- What you are asked to do
Print the data that follows, exactly and completely.

- Dataset excerpt
━━━━━━━━
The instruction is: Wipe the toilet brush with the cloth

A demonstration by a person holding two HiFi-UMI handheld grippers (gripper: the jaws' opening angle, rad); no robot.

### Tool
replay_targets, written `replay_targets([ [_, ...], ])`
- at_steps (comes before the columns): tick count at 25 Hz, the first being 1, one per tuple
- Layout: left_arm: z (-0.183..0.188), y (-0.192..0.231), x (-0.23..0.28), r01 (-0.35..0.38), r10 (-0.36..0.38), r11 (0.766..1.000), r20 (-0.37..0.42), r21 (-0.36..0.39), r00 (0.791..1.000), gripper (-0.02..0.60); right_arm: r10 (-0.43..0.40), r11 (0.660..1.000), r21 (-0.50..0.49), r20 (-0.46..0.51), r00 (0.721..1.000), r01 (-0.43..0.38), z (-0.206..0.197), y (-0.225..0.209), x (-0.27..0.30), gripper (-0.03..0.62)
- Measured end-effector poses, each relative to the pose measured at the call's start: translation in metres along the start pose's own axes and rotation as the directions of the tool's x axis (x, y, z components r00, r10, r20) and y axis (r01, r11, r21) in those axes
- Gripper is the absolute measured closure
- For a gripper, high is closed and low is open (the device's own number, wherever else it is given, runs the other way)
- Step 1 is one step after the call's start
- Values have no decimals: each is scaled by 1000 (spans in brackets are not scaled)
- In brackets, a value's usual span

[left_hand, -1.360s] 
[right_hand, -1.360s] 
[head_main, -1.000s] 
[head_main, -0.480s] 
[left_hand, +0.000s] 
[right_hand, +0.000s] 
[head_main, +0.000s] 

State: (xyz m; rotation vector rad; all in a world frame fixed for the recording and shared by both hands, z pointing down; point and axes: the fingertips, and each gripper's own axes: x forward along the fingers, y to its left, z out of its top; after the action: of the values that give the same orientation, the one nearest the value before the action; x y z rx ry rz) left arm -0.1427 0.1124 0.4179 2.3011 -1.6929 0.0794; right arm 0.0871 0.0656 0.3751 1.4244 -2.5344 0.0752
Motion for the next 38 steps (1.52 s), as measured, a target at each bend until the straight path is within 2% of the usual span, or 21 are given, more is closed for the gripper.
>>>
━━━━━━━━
- Output for this exercise
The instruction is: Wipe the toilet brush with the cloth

A demonstration by a person holding two HiFi-UMI handheld grippers (gripper: the jaws' opening angle, rad); no robot.

### Tool
replay_targets, written `replay_targets([ [_, ...], ])`
- at_steps (comes before the columns): tick count at 25 Hz, the first being 1, one per tuple
- Layout: left_arm: z (-0.183..0.188), y (-0.192..0.231), x (-0.23..0.28), r01 (-0.35..0.38), r10 (-0.36..0.38), r11 (0.766..1.000), r20 (-0.37..0.42), r21 (-0.36..0.39), r00 (0.791..1.000), gripper (-0.02..0.60); right_arm: r10 (-0.43..0.40), r11 (0.660..1.000), r21 (-0.50..0.49), r20 (-0.46..0.51), r00 (0.721..1.000), r01 (-0.43..0.38), z (-0.206..0.197), y (-0.225..0.209), x (-0.27..0.30), gripper (-0.03..0.62)
- Measured end-effector poses, each relative to the pose measured at the call's start: translation in metres along the start pose's own axes and rotation as the directions of the tool's x axis (x, y, z components r00, r10, r20) and y axis (r01, r11, r21) in those axes
- Gripper is the absolute measured closure
- For a gripper, high is closed and low is open (the device's own number, wherever else it is given, runs the other way)
- Step 1 is one step after the call's start
- Values have no decimals: each is scaled by 1000 (spans in brackets are not scaled)
- In brackets, a value's usual span

[left_hand, -1.360s] 
[right_hand, -1.360s] 
[head_main, -1.000s] 
[head_main, -0.480s] 
[left_hand, +0.000s] 
[right_hand, +0.000s] 
[head_main, +0.000s] 

State: (xyz m; rotation vector rad; all in a world frame fixed for the recording and shared by both hands, z pointing down; point and axes: the fingertips, and each gripper's own axes: x forward along the fingers, y to its left, z out of its top; after the action: of the values that give the same orientation, the one nearest the value before the action; x y z rx ry rz) left arm -0.1427 0.1124 0.4179 2.3011 -1.6929 0.0794; right arm 0.0871 0.0656 0.3751 1.4244 -2.5344 0.0752
Motion for the next 38 steps (1.52 s), as measured, a target at each bend until the straight path is within 2% of the usual span, or 21 are given, more is closed for the gripper.
>>>

This output is complete, so the exercise is closed.